Agrega que Washington “en la práctica implementa un bloqueo, sancionando económicamente a cualquier país que le permita a Cuba acceder al petróleo”.
Opina que esa es la forma de negociar del gobernante norteamericano, Donald Trump, y la medida “para Cuba puede tener un impacto humanitario terrible”.
En el contexto histórico del problema, Vidarte recuerda que Raúl Porras Barrenechea “defendió la soberanía de Cuba frente a la injerencia estadounidense” durante la asamblea de la Organización de Estados Americanos (OEA), en 1960, cuando rechazó la exclusión del país antillano.
Añade que Porras “era consciente de que no podía seguir admitiéndose la violación permanente del principio de no intervención en América Latina por parte de Estados Unidos”.
Afirma que después de la invasión militar norteamericana a Panamá, en 1989, la región parecía superar décadas de intervencionismo pero “lamentablemente, el llamado Corolario Trump a la Doctrina Monroe es un regreso al pasado”.
Tal política, añade, implica una presencia política y militar mucho más activa de Estados Unidos en América Latina en función de sus intereses, especialmente aquellos relacionados con su competencia hegemónica con China.
El catedrático se refiere a la reciente agresión militar a Venezuela y la califica como una acción para evitar que China siga comprando petróleo al país bolivariano y no parece haber sido una acción contra el narcotráfico ni de promoción de la democracia como alegaba Estados Unidos.
Apuntó que esas intervenciones no solo están dirigidos a países cuyos gobiernos se han mostrado críticos de Estados Unidos, pues “las amenazas por recuperar el Canal de Panamá, violando el Tratado Torrijos-Carter, demuestran que no importa si eres aliado o no de la potencia mundial, si es que supuestamente sirves a los intereses de China en la región”.

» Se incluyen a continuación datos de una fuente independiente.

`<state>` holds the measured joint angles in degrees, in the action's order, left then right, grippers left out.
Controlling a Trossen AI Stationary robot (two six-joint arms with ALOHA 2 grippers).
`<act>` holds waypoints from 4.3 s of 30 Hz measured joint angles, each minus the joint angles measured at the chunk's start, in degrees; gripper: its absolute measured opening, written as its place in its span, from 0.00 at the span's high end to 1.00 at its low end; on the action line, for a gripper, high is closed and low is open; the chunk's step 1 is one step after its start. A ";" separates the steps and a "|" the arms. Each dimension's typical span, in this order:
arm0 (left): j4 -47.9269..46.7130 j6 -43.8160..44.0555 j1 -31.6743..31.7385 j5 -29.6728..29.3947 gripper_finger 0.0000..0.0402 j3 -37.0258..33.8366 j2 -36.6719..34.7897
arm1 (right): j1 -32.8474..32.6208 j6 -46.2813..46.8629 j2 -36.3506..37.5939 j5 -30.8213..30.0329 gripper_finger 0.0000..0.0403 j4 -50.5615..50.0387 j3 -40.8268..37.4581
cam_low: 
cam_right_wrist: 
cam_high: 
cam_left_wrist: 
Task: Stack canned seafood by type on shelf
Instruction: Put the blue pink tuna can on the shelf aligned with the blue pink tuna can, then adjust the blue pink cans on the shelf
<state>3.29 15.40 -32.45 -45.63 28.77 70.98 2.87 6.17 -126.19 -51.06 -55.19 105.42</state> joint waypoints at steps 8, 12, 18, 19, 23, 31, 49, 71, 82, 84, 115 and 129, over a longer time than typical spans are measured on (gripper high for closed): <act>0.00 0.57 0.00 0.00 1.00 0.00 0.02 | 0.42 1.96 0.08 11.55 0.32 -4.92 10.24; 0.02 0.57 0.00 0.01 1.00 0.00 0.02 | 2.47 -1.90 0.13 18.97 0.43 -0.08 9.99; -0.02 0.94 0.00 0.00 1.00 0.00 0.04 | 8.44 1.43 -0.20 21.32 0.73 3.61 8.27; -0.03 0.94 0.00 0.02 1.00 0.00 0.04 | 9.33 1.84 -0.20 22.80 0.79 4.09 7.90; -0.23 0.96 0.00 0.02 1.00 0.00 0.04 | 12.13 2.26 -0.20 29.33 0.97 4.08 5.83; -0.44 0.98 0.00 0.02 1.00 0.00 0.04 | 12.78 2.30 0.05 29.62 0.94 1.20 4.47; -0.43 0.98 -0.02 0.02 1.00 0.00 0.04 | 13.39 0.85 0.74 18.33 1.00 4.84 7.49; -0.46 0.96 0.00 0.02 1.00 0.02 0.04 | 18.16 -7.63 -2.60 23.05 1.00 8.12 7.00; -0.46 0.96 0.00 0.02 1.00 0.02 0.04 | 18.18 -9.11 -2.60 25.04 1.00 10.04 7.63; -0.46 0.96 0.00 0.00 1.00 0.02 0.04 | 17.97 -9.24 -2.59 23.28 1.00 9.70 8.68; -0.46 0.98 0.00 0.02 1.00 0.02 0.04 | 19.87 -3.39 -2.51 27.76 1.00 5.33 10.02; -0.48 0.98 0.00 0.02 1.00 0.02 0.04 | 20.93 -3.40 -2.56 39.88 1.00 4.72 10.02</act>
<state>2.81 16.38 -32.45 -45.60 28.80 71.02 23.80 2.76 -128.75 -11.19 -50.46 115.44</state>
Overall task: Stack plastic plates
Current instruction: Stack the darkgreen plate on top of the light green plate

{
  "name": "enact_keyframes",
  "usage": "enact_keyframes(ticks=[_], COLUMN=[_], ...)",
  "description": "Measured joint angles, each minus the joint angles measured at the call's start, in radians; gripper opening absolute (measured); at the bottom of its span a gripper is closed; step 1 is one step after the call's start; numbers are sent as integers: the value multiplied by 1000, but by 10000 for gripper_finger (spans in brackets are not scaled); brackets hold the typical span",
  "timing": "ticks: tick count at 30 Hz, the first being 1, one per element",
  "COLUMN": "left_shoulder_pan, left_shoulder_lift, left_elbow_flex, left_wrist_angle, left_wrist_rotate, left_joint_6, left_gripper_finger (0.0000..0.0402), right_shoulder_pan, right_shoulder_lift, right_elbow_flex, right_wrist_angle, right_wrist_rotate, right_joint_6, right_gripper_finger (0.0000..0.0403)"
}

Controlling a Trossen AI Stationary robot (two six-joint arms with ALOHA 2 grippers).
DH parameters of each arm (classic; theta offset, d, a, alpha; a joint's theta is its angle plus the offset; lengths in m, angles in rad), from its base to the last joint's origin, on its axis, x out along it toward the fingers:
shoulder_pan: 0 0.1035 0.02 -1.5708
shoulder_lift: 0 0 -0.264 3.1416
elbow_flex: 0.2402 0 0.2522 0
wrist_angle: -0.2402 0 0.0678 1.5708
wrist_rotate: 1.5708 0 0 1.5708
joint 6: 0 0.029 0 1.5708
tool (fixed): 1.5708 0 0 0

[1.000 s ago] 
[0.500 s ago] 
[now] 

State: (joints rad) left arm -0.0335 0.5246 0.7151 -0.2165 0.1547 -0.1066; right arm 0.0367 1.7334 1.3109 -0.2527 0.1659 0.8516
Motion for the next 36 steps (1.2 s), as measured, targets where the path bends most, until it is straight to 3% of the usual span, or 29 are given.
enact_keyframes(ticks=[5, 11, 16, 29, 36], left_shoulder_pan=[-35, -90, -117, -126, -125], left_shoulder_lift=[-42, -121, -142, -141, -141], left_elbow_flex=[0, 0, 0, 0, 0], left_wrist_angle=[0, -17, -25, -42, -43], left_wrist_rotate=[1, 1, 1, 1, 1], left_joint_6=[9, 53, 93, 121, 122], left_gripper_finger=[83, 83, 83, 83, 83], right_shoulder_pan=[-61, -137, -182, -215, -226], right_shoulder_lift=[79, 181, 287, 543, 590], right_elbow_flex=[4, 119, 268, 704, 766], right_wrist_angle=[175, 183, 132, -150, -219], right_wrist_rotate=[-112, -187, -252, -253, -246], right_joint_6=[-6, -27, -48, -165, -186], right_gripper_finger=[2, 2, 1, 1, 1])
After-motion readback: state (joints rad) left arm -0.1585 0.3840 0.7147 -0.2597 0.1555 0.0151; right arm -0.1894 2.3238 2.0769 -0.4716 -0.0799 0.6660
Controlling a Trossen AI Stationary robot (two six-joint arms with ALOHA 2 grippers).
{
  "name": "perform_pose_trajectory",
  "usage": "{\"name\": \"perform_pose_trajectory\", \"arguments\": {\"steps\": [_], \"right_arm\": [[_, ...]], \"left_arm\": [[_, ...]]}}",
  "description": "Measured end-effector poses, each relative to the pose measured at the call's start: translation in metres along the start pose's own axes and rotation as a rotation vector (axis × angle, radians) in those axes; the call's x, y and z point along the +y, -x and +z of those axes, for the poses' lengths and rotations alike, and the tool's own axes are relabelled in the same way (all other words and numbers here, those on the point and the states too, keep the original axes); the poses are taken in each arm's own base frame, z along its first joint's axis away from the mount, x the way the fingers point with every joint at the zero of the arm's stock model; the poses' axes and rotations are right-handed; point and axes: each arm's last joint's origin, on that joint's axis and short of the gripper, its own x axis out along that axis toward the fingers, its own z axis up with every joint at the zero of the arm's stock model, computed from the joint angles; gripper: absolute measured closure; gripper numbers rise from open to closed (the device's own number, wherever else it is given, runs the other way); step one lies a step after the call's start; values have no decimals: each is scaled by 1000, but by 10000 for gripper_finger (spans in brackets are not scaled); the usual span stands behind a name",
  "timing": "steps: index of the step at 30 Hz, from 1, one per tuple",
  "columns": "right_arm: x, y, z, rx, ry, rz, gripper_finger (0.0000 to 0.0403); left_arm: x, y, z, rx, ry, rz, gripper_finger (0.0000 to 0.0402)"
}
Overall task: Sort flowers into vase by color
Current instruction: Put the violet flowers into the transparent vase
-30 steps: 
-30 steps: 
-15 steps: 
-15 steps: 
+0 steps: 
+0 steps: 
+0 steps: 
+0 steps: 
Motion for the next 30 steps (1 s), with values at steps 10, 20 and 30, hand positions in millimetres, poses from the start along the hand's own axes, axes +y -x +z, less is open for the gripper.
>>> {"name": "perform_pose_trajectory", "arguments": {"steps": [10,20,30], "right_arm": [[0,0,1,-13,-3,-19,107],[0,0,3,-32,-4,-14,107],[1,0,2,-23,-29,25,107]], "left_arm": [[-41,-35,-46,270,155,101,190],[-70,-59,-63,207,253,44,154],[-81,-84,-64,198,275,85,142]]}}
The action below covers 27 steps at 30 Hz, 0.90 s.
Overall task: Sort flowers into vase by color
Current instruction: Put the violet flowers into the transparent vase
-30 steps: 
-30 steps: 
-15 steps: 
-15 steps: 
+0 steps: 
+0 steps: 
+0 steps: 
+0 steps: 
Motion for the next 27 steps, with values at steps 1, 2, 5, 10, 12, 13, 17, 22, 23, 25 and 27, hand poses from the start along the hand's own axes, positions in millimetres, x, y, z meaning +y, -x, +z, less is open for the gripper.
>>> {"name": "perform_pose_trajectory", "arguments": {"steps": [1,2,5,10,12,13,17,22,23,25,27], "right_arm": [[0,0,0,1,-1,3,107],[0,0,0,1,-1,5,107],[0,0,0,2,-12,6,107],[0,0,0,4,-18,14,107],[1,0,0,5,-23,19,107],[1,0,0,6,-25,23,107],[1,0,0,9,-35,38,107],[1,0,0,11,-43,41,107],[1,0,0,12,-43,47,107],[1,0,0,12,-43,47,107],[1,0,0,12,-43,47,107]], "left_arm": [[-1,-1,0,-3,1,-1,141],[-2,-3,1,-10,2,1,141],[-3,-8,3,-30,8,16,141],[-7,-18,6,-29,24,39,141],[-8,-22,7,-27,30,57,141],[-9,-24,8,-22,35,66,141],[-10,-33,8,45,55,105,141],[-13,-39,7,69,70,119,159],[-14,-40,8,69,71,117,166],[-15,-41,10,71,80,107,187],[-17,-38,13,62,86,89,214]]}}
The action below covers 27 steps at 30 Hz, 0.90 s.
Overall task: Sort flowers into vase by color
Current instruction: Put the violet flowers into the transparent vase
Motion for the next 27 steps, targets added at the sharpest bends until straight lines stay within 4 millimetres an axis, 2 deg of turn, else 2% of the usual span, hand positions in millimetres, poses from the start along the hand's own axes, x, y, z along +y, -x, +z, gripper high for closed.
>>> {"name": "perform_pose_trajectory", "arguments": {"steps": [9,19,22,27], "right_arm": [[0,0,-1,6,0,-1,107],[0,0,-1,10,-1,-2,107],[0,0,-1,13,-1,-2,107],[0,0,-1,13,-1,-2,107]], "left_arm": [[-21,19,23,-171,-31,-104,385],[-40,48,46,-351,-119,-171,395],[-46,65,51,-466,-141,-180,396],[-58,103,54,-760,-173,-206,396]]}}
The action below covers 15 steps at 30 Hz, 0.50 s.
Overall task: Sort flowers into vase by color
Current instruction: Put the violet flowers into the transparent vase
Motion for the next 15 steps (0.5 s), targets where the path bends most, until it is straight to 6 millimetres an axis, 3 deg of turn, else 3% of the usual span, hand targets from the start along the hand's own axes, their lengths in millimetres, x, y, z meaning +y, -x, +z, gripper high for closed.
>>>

Más adelante, pregunta: “¿La reciente adhesión de Colombia a la Iniciativa de la Franja y la Ruta podría implicar una acción contra dicho país, justificándola bajo la lucha contra el narcotráfico?”.
“¿La consolidación del puerto (chino-peruano) de Chancay como «hub» regional podría implicar una acción contra el Perú por cuestiones de seguridad?” invocadas por Washington, añade
“No se trata de sostener al régimen venezolano o al cubano (sino de) una posición principista sobre un accionar no solo al margen del derecho internacional, sino que también se construye sobre intereses ajenos y que nos puede afectar en el futuro cercano”, advierte.